# [Prompt]
Please return every line in the following data that includes the string "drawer".

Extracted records
[Start of Attachment]
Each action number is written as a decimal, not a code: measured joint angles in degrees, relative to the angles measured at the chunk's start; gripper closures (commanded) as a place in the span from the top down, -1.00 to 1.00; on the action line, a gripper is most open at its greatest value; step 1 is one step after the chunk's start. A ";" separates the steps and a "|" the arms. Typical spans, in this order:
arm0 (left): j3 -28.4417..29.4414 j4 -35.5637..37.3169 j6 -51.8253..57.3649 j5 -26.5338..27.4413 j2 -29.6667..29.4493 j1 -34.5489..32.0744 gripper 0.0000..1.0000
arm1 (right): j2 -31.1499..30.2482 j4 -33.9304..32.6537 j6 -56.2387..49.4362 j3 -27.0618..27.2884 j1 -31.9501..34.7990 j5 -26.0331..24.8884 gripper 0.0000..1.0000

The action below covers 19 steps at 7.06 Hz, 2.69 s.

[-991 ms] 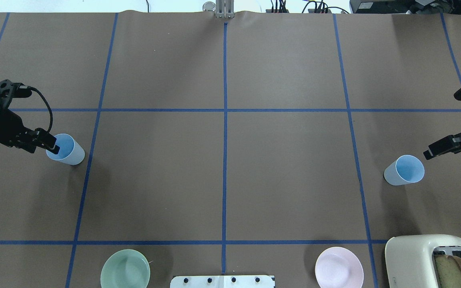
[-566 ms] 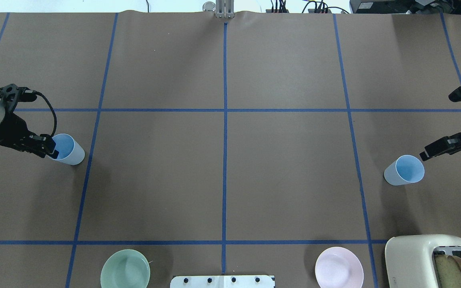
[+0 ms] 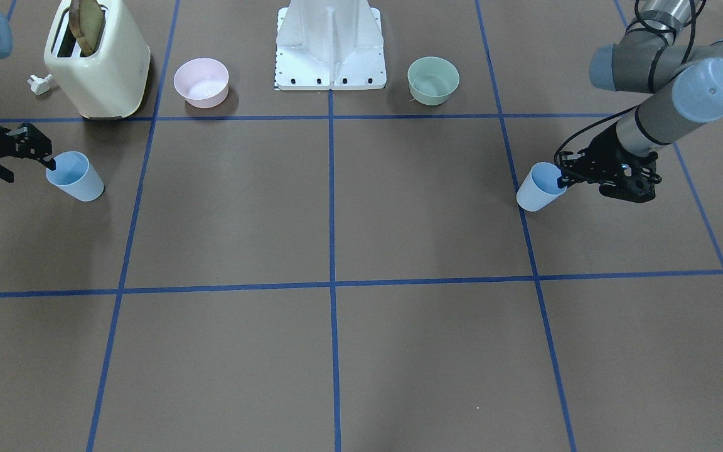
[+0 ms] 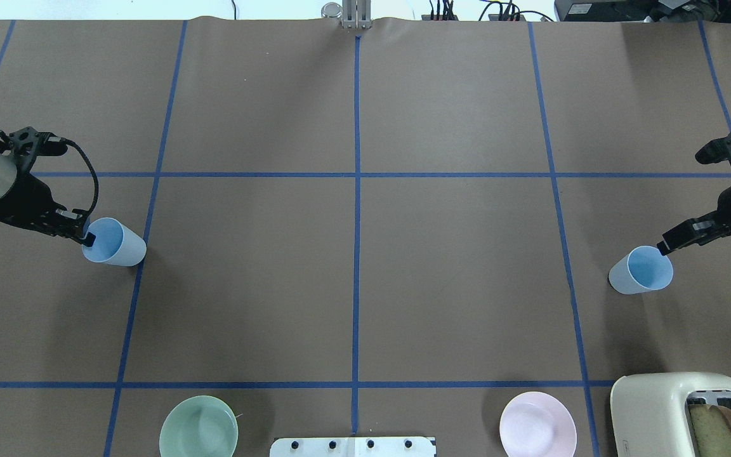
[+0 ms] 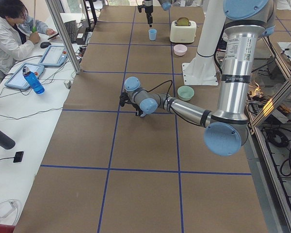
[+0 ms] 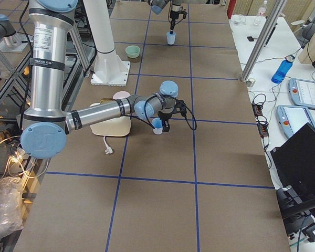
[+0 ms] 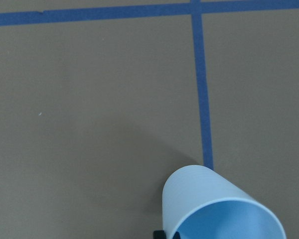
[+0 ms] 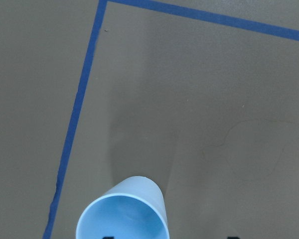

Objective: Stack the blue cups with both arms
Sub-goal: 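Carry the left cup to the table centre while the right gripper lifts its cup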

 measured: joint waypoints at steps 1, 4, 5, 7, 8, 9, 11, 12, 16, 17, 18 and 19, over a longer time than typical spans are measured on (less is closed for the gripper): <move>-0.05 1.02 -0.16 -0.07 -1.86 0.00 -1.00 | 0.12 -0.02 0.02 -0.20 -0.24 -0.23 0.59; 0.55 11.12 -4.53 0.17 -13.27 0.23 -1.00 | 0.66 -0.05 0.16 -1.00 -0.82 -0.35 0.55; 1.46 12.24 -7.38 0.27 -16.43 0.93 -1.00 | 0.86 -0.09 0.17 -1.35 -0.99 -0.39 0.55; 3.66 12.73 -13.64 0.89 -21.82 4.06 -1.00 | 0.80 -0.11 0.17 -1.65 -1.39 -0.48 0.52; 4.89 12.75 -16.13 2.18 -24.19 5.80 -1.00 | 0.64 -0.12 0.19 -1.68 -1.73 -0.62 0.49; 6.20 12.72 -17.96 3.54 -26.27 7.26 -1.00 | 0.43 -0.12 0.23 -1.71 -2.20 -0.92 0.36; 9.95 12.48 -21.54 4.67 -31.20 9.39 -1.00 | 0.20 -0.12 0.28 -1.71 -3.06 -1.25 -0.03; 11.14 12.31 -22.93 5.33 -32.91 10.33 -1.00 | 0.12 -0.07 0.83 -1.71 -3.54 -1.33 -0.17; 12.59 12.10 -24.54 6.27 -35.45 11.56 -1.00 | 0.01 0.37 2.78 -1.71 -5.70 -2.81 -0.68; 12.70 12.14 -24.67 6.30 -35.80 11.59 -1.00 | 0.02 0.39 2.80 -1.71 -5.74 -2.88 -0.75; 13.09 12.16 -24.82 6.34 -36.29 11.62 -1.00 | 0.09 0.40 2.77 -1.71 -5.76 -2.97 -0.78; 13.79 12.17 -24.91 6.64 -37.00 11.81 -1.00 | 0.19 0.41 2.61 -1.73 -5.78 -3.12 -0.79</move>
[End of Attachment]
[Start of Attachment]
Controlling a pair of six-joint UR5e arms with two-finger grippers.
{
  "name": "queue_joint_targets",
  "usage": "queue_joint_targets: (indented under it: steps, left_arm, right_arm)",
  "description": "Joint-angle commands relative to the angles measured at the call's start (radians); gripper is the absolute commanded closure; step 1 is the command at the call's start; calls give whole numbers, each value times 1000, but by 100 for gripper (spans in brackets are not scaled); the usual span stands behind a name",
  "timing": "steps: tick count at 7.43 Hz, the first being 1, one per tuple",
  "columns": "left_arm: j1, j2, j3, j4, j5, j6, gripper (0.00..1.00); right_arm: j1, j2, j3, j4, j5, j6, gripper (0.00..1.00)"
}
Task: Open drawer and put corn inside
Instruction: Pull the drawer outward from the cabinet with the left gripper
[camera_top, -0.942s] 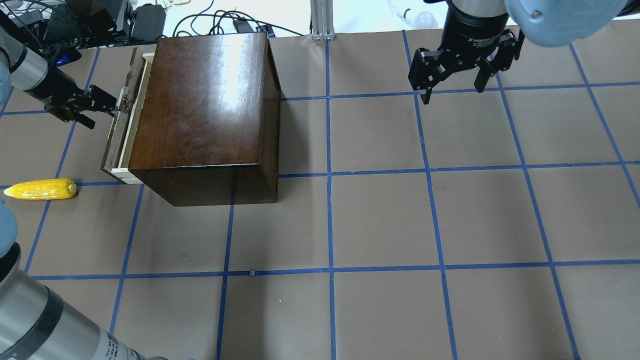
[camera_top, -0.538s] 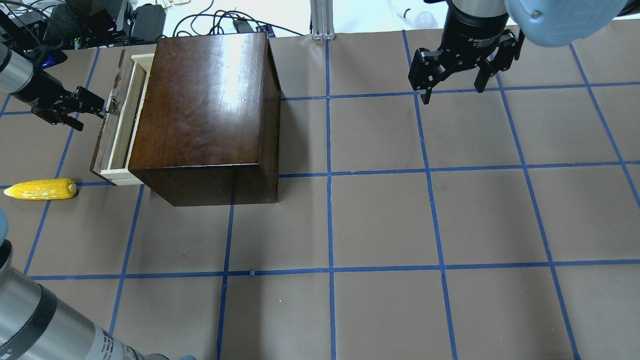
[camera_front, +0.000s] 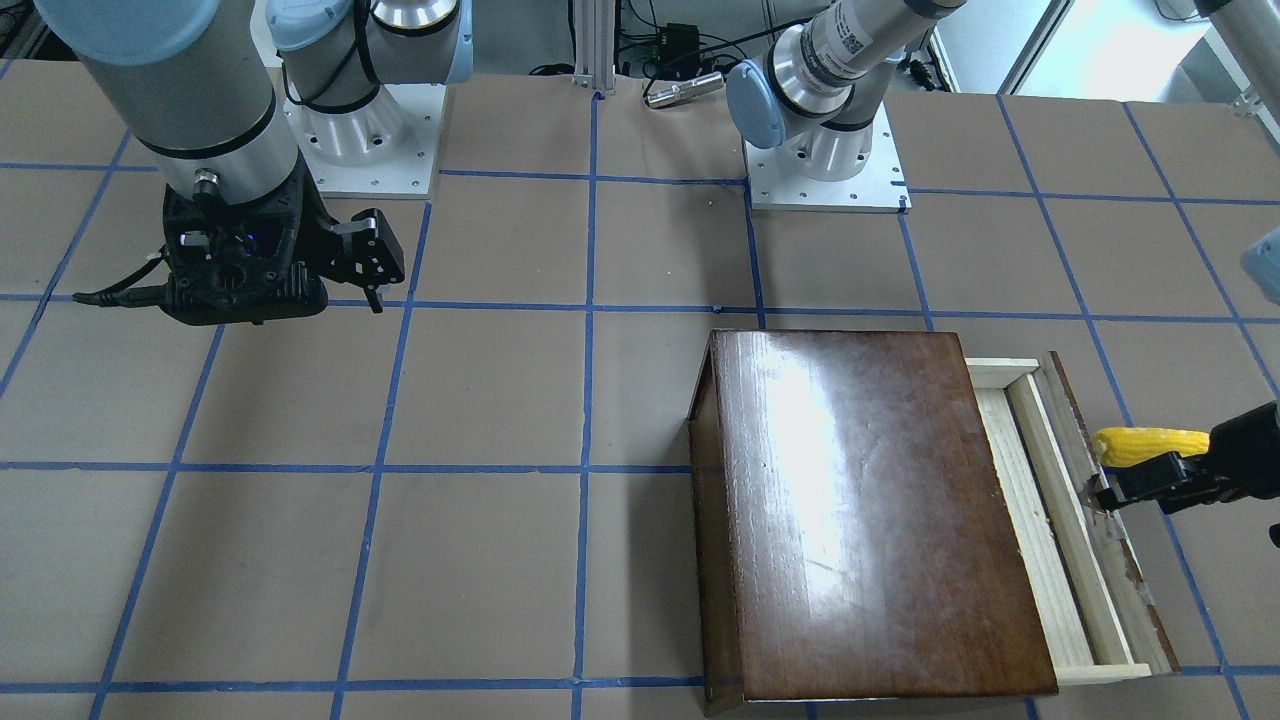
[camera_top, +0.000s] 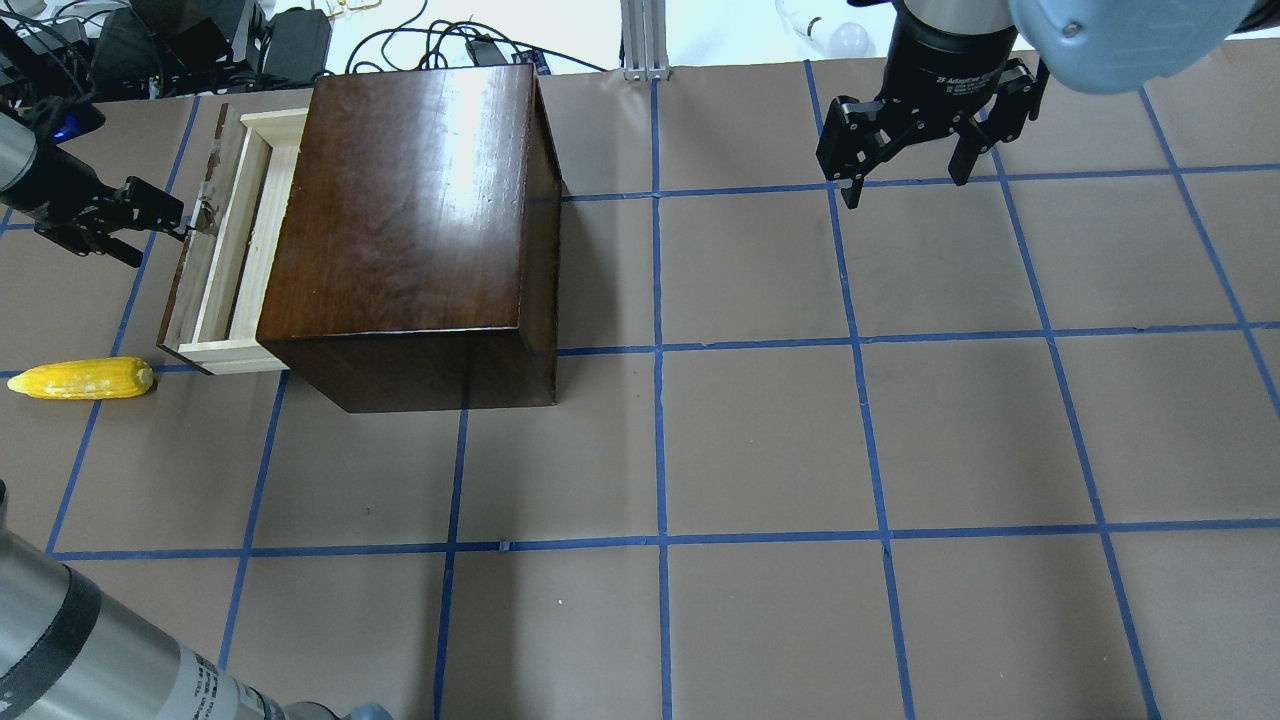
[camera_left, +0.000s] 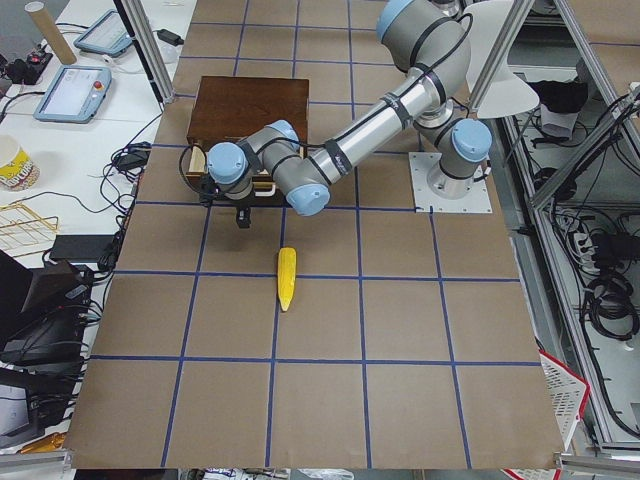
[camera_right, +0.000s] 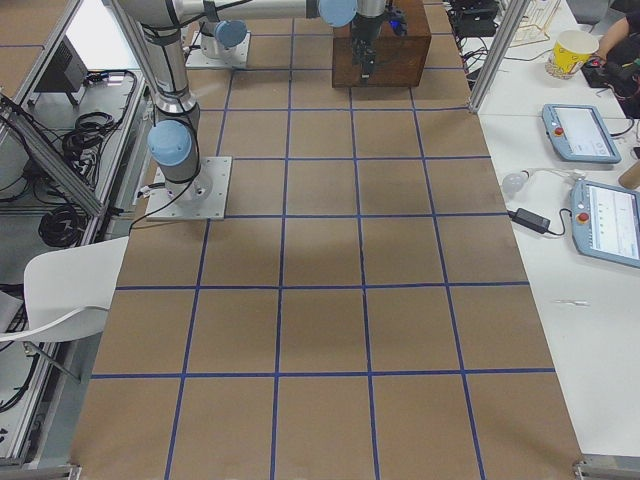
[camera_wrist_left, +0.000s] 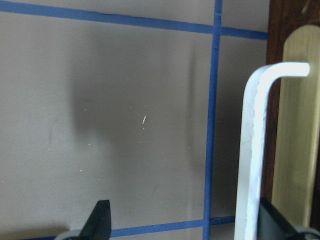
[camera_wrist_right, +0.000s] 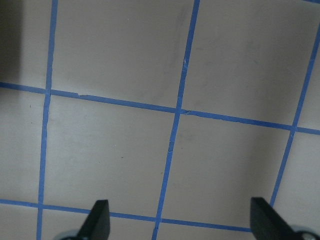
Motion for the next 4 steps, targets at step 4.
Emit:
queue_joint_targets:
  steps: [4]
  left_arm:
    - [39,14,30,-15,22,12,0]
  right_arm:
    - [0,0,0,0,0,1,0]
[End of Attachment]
# [Output for this exercise]
Task: Open drawer and put corn inside
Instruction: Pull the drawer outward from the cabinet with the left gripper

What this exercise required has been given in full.